Farmers prefer resolved trade dispute over $12 billion in aid
Farmers will get assistance for the ongoing trade dispute with China under the Commodity Credit Corporation Charter Act (CCC).
The Department of Agriculture will authorize and administer up to $12 billion in programs, in line with the $11 billion impact of expected tariffs on U.S. agriculture.
There are three parts to the CCC. First, the Farm Service Agency will run a market facilitation program to provide incremental payments to soybeans, sorghum, corn, wheat, cotton, dairy, and hog producers.
The USDA will also implement a Food Purchase and Distribution Program through the Agricultural Marketing Service to buy unexpected food surpluses and send them to food banks and nutrition programs.
Third, the CCC will implement a Trade Promotion Program through the Foreign Agriculture Service to develop new markets.
Secretary of Agriculture Sonny Perdue says, "This is a short-term solution to allow President Trump time to work on long-term trade deals to benefit agriculture and the entire U.S. economy,”
In a press conference, the USDA says details on payments will come in in the next couple of weeks and they have been looking at this process since April. Ultimately they only expect this to last one year. They will notify Congress, but the CCC is an existing program and does not need approval.
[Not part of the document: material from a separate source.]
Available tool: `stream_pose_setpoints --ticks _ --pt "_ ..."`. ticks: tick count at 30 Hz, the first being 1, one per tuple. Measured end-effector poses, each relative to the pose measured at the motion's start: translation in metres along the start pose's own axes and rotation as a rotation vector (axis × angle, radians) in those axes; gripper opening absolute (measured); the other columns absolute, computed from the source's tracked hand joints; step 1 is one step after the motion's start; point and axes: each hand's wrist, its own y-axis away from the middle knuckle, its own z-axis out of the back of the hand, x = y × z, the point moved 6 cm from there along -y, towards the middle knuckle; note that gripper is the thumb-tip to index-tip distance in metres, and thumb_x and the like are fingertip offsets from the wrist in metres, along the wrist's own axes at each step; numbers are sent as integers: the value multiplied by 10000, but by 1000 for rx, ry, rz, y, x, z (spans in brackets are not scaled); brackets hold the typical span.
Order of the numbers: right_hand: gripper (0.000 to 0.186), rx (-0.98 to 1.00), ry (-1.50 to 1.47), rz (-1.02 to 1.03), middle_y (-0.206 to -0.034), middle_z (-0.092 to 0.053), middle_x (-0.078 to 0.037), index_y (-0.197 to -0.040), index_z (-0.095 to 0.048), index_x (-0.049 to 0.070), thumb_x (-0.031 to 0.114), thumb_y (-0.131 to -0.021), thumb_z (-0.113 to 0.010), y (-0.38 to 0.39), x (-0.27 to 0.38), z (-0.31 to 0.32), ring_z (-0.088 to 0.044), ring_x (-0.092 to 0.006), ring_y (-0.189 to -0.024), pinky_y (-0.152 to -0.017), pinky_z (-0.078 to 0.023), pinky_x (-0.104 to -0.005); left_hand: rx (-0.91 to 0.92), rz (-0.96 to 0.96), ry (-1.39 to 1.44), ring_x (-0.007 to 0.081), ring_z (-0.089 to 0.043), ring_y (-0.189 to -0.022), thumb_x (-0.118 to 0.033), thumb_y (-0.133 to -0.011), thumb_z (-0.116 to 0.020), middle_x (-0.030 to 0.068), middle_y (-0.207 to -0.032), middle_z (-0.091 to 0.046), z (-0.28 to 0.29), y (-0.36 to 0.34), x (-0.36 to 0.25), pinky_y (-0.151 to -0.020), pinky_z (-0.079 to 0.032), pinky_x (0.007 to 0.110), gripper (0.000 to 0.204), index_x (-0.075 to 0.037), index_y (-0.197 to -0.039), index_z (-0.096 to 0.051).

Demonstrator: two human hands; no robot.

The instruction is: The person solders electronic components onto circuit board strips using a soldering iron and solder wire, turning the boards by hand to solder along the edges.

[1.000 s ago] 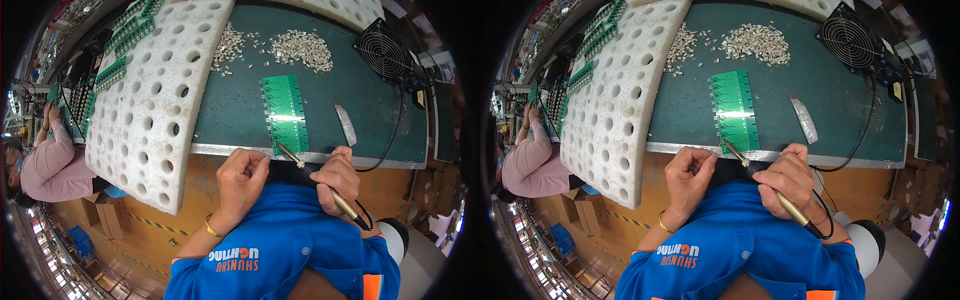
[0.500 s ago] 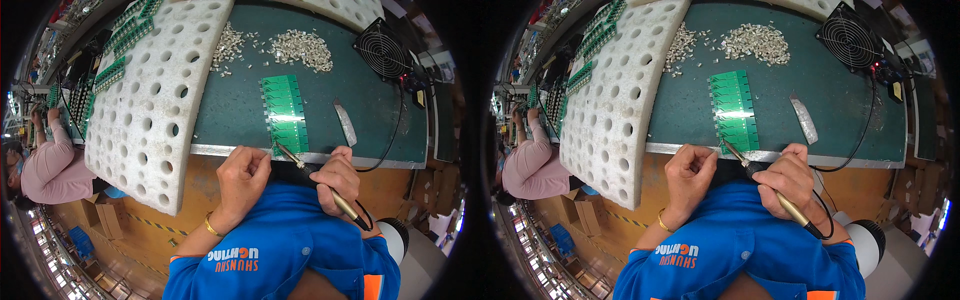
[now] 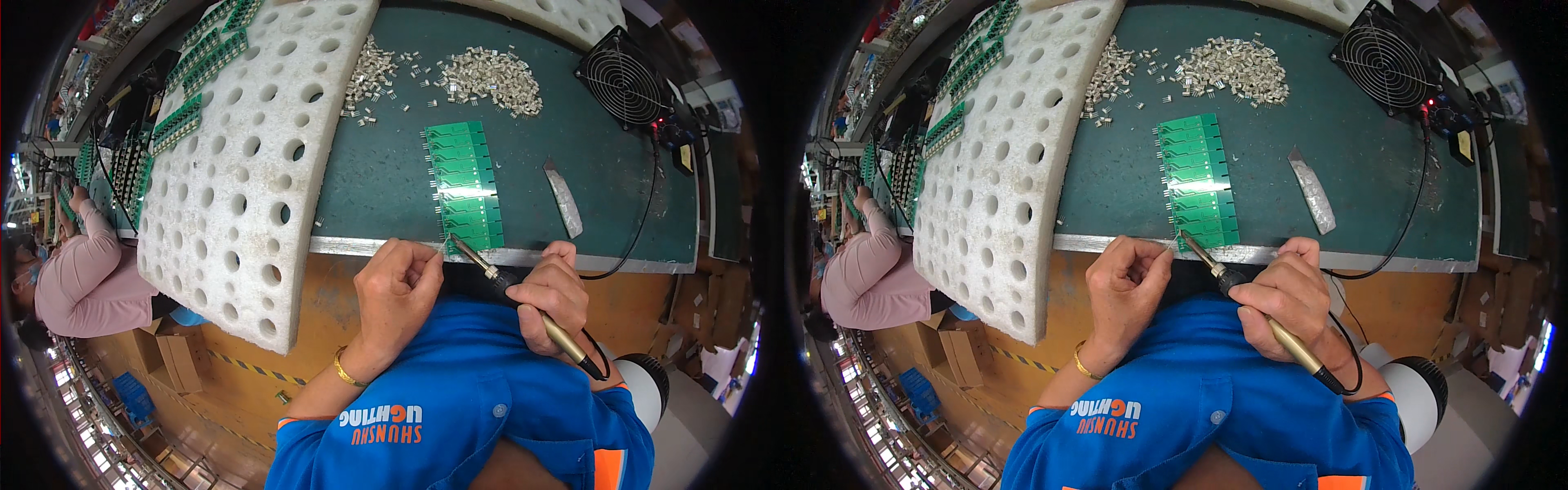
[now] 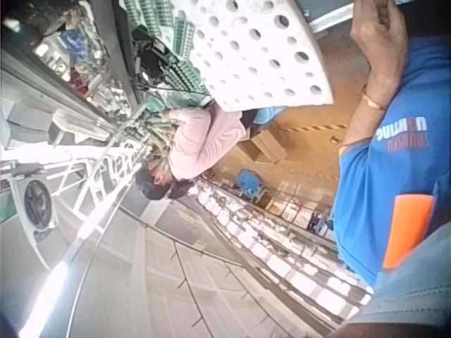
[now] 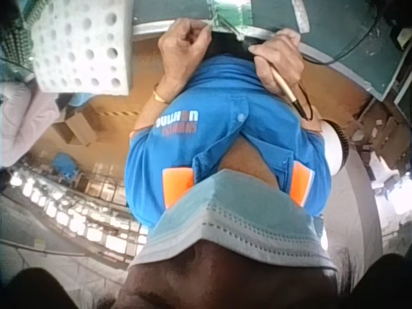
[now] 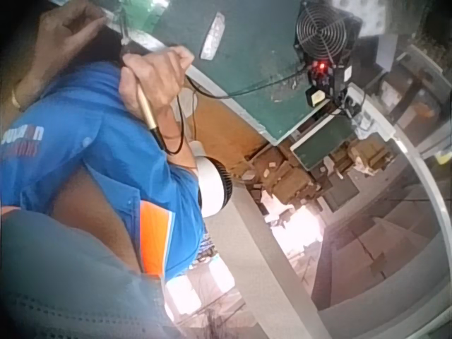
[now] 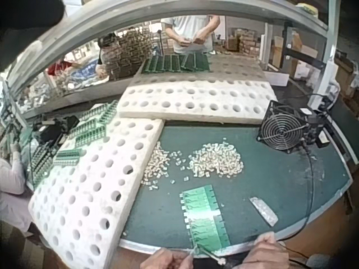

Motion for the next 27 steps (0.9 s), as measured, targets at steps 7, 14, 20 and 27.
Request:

Iowa Farm Bureau President Craig Hill says farmers want free access to global markets with no tariffs, "We certainly have not heard a clamoring from farmers for financial assistance from the federal government. What we have heard is to end this trade dispute quickly and get back to normal trading patterns and prove our prices to where profits can be achieved in corn, soybeans and pork and many other commodities that Iowa farmers grow."
Other agriculture groups and Iowa leaders agree with the USDA that this year of financial aid for farmers is only a short-term fix. The long-term solution they add is repaired trade relationships.
Hill was in Washington D.C. last week and had the opportunity to meet with U.S. trade officials. He says the U.S. could be in this trade dispute longer than anticipated. If that's the case, the short-term financial aid will add some stability.
Hill says, "But I think the reality is this may persist for some time. So, the financial aid announcement that we received today is a patch. It will help us bridge over to the thinking of next year's crop."